Anchor, first and oldest US craft brewery, to shut down after 127 years

After Fritz Maytag acquired Anchor Brewing in 1965, the storied company ushered in an era of specialty beer popularity, guided by its popular pale ale and its bold Christmas ale.
After Fritz Maytag acquired Anchor Brewing in 1965, the storied company ushered in an era of specialty beer popularity, guided by its popular pale ale and its bold Christmas ale. Photograph: Craig Lee/AP

After 127 years, Anchor Brewing is no more.

The first and oldest craft brewery in the US, which started in San Francisco in 1896, announced on Wednesday that it would end its operations after it struggled financially as a result of a competitive market, inflation and declining sales, particularly after the storied brand’s 2017 acquisition by the Japanese beer distributor, Sapporo.

Those factors “left the company with no option but to make this sad decision to cease operations” a company spokesperson, Sam Singer, said in a statement.

Garrett Oliver, brewmaster of Brooklyn Brewery, mourned the loss of the company in an interview with the Guardian.

“Anchor was essentially the grandfather of all American craft brewing,” he said. “When I was still a home brewer in the mid-1980s, Anchor Steam was well-loved but their massively hoppy Liberty Ale was a revelation. You know that old saying about a band who only had maybe 50 people at its first show… but every one of those people went and started a band? That was Anchor Brewing Company. And all their people were the best.”

Fritz Maytag uses a long-handled ladle to check the Anchor Steam beer in one of the large copper vats of his brewery in San Francisco, on 4 February 1986.
Fritz Maytag uses a long-handled ladle to check the Anchor Steam beer in one of the large copper vats of his brewery in San Francisco, on 4 February 1986. Photograph: Jeff Reinking/AP

Anchor’s decline represents the wider economic challenges craft beer distributors face in the years since the pandemic when consumer habits have changed and sales have suffered across the industry, leading to smaller breweries being acquired by major beer distributors, to rebrand, or to cease altogether. Sales are down.

“The stake through the heart of Anchor was the pandemic,” Singer told the New York Times. He added that 70% of the company’s products had been sold to restaurants and bars, which suffered in the years since the Covid pandemic.

The company was on the verge of bankruptcy in the 1960s, with the headlines in the San Francisco Chronicle in 1959 spelling its fate: “Last Steam Beer – An Institution Dies.” It had already survived through San Francisco’s historic earthquake, which destroyed its operations, and the prohibition era. But after Fritz Maytag acquired the brewery in 1965, the storied company ushered in an era of specialty beer popularity, guided by its popular pale ale and its bold Christmas ale.
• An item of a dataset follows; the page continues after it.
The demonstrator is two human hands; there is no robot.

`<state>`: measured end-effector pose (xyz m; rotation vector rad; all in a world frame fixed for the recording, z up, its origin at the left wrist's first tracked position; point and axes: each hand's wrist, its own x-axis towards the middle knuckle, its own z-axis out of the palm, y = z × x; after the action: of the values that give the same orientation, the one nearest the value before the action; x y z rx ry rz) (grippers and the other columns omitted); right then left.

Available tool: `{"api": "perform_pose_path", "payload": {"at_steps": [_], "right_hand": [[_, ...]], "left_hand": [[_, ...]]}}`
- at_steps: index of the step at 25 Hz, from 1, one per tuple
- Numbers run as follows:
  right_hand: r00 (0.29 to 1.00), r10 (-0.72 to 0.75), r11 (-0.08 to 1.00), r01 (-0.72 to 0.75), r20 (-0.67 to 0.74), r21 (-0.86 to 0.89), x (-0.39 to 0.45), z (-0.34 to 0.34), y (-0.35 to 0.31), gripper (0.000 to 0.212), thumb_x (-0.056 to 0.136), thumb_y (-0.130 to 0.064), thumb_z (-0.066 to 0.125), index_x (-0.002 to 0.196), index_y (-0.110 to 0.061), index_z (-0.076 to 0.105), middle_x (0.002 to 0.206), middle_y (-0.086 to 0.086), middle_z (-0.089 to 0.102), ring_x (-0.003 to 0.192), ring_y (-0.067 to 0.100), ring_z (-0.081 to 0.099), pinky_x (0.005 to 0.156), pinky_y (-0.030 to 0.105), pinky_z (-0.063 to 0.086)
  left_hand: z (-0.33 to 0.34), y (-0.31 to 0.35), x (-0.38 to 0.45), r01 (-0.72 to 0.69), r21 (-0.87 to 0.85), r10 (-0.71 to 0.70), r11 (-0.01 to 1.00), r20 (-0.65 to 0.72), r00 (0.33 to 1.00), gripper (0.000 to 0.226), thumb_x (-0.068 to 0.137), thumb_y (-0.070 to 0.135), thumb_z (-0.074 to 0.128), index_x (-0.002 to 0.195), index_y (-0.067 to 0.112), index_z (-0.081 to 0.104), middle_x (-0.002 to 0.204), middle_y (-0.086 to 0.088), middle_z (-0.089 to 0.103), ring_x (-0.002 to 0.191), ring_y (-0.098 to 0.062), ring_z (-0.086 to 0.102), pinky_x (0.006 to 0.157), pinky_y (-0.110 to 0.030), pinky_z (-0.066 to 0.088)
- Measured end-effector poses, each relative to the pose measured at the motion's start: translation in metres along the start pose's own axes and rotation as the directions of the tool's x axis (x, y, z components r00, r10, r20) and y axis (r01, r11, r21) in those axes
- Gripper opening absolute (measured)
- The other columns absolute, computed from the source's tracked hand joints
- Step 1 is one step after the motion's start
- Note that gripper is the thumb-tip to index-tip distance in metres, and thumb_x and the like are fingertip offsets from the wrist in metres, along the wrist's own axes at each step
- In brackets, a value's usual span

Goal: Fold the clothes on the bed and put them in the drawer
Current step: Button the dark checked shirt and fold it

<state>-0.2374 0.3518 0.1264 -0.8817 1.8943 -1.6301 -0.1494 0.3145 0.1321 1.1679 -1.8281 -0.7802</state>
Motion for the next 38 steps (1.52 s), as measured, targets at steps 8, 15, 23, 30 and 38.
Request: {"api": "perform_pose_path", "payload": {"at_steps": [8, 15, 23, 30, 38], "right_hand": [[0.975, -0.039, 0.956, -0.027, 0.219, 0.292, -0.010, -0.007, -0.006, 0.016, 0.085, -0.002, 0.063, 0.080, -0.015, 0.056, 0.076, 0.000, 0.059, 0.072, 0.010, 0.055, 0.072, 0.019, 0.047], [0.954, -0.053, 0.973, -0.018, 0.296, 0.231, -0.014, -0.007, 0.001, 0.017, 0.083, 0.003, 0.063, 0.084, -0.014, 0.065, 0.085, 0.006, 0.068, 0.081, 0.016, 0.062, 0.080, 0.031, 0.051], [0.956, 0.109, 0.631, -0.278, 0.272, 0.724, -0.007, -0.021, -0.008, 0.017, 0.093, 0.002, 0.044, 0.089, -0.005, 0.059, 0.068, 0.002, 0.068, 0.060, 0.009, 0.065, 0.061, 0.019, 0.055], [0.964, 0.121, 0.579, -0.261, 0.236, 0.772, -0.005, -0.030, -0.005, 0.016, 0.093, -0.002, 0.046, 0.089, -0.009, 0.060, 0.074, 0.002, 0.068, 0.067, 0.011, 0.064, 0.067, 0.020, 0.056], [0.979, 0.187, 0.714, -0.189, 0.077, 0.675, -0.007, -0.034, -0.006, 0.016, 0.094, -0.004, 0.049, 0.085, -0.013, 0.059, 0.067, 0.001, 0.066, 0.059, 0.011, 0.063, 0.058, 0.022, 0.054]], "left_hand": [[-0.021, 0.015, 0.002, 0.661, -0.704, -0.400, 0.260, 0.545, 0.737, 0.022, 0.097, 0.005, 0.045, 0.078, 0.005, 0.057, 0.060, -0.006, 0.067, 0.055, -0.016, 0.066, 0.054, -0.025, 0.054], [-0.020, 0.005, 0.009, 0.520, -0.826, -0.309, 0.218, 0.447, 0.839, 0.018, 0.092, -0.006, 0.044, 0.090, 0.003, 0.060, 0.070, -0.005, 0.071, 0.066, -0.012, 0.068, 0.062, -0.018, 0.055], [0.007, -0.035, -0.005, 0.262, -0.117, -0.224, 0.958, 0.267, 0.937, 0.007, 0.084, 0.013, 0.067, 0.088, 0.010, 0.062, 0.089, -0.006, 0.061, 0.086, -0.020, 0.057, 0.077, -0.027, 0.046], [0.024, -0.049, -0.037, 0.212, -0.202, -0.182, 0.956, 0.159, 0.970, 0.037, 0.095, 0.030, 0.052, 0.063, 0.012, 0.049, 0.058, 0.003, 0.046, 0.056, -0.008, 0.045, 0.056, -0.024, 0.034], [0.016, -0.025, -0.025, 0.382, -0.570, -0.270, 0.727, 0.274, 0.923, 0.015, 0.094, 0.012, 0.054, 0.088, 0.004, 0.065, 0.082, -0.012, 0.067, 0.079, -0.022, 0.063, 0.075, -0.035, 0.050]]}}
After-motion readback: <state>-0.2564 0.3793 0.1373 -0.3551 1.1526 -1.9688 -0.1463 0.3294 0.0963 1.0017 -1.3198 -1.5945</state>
Harry Schuhmacher, publisher of the trade publication Craft Business Daily, told CNN that the end of Anchor represented a “sad day in the history of craft brewing in America”.
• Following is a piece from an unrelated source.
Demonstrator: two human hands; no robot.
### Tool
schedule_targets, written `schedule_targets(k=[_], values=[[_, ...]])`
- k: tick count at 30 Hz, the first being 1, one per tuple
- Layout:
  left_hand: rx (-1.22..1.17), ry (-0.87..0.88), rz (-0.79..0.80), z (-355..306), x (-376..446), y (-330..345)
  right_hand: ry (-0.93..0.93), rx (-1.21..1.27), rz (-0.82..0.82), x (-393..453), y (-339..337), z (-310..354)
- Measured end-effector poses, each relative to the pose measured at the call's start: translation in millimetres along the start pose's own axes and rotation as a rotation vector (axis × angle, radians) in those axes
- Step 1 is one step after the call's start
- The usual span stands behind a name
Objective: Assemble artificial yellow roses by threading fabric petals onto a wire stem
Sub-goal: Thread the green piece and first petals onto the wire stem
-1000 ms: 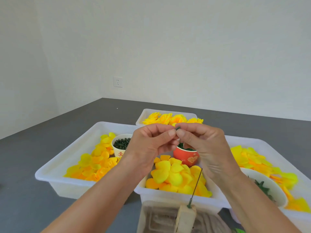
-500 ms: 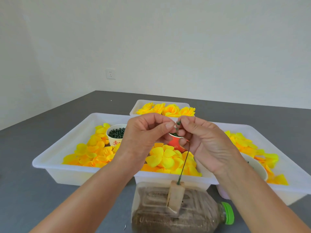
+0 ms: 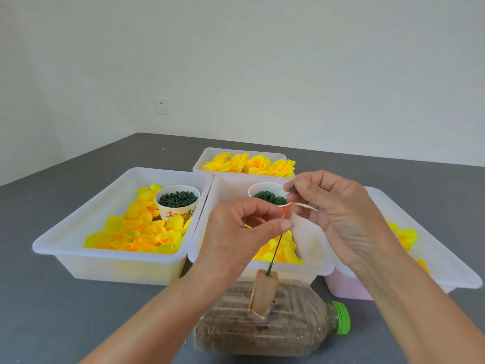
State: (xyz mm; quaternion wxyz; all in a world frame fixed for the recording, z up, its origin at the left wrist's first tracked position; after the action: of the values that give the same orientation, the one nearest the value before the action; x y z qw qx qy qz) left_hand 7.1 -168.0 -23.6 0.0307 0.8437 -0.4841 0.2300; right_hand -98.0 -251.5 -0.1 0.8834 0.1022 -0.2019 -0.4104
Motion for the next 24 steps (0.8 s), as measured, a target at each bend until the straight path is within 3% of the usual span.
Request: schedule_targets(k=[12,24], values=[[-0.005,-0.037,-0.011,1.9,-5.4,6.9,-0.124,-0.275,0.043,-15.8,-3.0,-1.6],[-0.033,-0.060,-0.037,4.4,-8.3,4.8,-0.208,-0.396,0.043,-17.2,-0.8,1.0]])
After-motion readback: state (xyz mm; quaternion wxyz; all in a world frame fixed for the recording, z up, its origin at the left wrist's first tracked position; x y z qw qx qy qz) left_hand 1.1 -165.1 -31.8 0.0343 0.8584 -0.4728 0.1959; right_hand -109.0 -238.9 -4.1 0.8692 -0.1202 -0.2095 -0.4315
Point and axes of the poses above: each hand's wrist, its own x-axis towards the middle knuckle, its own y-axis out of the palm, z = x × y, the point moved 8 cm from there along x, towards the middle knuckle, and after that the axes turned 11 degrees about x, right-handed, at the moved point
“I know Fritz must be heartbroken,” Schuhmacher added. “He literally nurtured that brewery from insolvency in the 60s to becoming San Francisco’s hometown beer and symbolic of America’s craft beer resurgence.”

During the pandemic, they rebranded and sold its products in grocery stores. But in the last month, the company limited its distribution to California and ceased making its popular Christmas ale after 50 years.
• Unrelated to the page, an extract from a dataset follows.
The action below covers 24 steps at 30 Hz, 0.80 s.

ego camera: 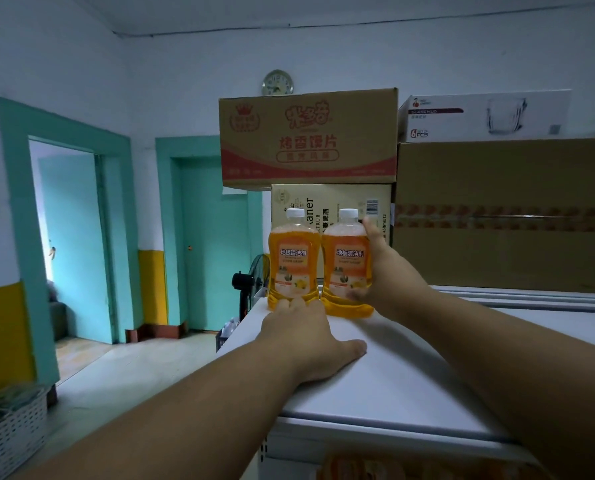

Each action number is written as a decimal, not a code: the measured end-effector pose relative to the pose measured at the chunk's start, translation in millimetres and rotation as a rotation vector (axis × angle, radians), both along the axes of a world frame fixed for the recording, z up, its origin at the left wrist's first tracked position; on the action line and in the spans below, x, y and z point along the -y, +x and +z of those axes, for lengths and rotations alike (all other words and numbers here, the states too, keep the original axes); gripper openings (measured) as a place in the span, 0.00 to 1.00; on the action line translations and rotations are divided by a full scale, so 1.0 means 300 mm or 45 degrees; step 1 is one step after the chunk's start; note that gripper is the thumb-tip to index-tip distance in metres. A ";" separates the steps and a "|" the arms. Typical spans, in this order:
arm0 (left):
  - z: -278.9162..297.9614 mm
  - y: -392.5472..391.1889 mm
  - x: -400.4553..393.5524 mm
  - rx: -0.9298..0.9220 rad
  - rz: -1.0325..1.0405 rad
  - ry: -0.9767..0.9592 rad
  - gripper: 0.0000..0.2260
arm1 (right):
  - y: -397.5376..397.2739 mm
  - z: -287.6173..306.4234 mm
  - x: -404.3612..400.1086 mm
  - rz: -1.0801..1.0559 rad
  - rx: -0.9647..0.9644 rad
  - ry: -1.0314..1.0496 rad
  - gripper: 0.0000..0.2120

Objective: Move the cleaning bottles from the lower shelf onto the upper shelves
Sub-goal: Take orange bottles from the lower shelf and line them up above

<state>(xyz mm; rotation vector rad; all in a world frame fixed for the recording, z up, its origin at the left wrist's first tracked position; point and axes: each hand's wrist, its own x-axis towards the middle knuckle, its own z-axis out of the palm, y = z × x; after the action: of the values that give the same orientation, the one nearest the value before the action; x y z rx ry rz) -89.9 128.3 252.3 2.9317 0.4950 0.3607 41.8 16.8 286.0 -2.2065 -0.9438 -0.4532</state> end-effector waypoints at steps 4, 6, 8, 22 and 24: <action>0.000 -0.002 0.001 0.003 0.001 -0.006 0.38 | -0.003 -0.003 -0.001 -0.005 0.001 -0.018 0.63; 0.000 -0.004 0.001 0.011 -0.001 -0.009 0.39 | -0.007 -0.006 0.002 -0.014 0.002 -0.030 0.63; -0.002 -0.005 0.000 0.022 -0.009 -0.011 0.39 | -0.016 -0.007 0.010 -0.013 -0.006 -0.030 0.64; -0.012 -0.214 0.210 0.500 -0.340 -0.087 0.22 | -0.480 0.042 0.376 -0.053 0.597 0.168 0.36; -0.046 -0.273 0.285 0.653 -0.366 -0.053 0.21 | -0.558 0.039 0.455 -0.054 0.628 0.218 0.33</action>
<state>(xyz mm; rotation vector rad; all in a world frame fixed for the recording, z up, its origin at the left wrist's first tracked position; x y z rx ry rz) -171.9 42.9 238.6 2.6611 0.0096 1.0002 -125.5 -119.6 297.6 -1.9961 -1.0611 -1.0912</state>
Anchor ultimately “couldn’t make up for the significant loss of sales”, Singer told the New York Times. “The bottom line is that Anchor ran out of money, and it ran out of time.”

The company has given its 61 workers 60 days’ notice and would continue to sell whatever beer remains in its possession through the end of July.

Over the years, Sapporo made “repeated efforts” to sell Anchor, without luck. Anchor’s statement left open hope that history would repeat itself, noting it was “possible that a buyer will step forward for the brewery as part of the liquidation process”.

“It takes a lot of creativity, nimbleness and no small amount of luck for breweries, even great ones, to survive all storms and remain the choice of the people,” said Oliver. “I hope they climb back somehow.”